Crowd scale, friction and the nature of the firm

Why a new, digitally enabled, contract-based online business model is disrupting long-established enterprises.
Written by Phil Wainewright, Contributor

My ears prick up whenever I hear people talking about the works of Ronald Coase in the context of cloud-based business models. Coase inspired the title of my forthcoming book on the topic, Frictionless Enterprise, for reasons I first alluded to in this March 2008 blog post:

"According to Coase's theory of The Nature of the Firm, enterprises form to avoid the transaction costs of buying services or other inputs from other organizations. But that was in 1937. Modern communications, in particular the Web, have reduced the friction costs of doing business with outsiders at the same time as increasing competition — to the extent that it's now often cheaper to use an outside provider than an internal resource."

Given my interest in understanding and mapping the emergence of frictionless enterprise, I was intrigued to read the latest blog post by start-up mentor and investor Allen Morgan. In Uber, Airbnb, et al. explained -- The 'Crowd-scaled' Business Model, he writes, "The kernel of the, if not the entire, answer lies in the work of Ronald Coase." Especially when I discovered the article because of a tweet by Rand Schulman, who briefed me for the InsideView story that prompted that March 2008 post. That's serendipity for you.

Morgan's post focusses in on the emerging online brokerages that enable individuals to rent their homes and rooms, vehicles and rides and why that's challenging the business models of long-established traditional corporations like the hotel chains, town car operators and so on. He points out that, while Coase foresaw that modern communications technologies would help traditional enterprises scale better, he didn't realise they would also enable the emergence of (what I would call) new frictionless enterprise models:

"While such technologies allow 'command' structures to scale better, technology also has an interesting, cross-cutting impact, and this is what underlies the growth in 'crowd-scaled' businesses," writes Morgan. "We're seeing the first green shoots of 'firms' that can grow in a capital-efficient manner to a significant scale using 'contract' structures rather than 'command' structures."
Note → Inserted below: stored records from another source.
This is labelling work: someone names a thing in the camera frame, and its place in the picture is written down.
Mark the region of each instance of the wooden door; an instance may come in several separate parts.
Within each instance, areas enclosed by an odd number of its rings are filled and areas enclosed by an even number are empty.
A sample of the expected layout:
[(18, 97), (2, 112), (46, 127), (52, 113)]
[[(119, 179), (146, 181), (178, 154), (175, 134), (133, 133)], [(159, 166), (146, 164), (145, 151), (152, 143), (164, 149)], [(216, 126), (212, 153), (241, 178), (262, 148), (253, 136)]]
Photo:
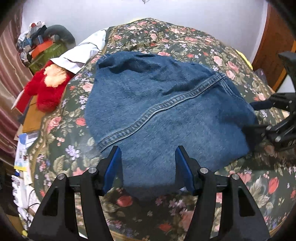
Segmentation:
[(278, 53), (296, 50), (296, 41), (285, 21), (269, 4), (262, 40), (252, 63), (254, 70), (263, 69), (268, 85), (277, 90), (286, 77)]

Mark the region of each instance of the silver screw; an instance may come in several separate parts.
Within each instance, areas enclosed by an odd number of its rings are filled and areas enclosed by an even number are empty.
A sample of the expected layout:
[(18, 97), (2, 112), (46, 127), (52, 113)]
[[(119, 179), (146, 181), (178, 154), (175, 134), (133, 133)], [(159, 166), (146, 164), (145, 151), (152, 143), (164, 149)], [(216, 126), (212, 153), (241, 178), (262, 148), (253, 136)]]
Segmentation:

So while emerging technologies such as social networks, modern communications, smartphones, mobile apps and increasing user comfort with them (what Morgan calls "the Big 5 Factors") can further enhance the efficiency of industrial-era command-style firms, we may be missing a much more important development, says Morgan. Those same technologies are enabling disruptive innovation pioneered by new breed of information-era contract-based businesses. And while Ronald Coase may not have predicted them, his theory still explains why they'll thrive. It's because in our hyper-connected, digitally embedded, software-driven modern world, the transactional costs of marshalling and pricing resources from an almost limitless sea of autonomous providers have fallen lower than Coase could ever have imagined possible.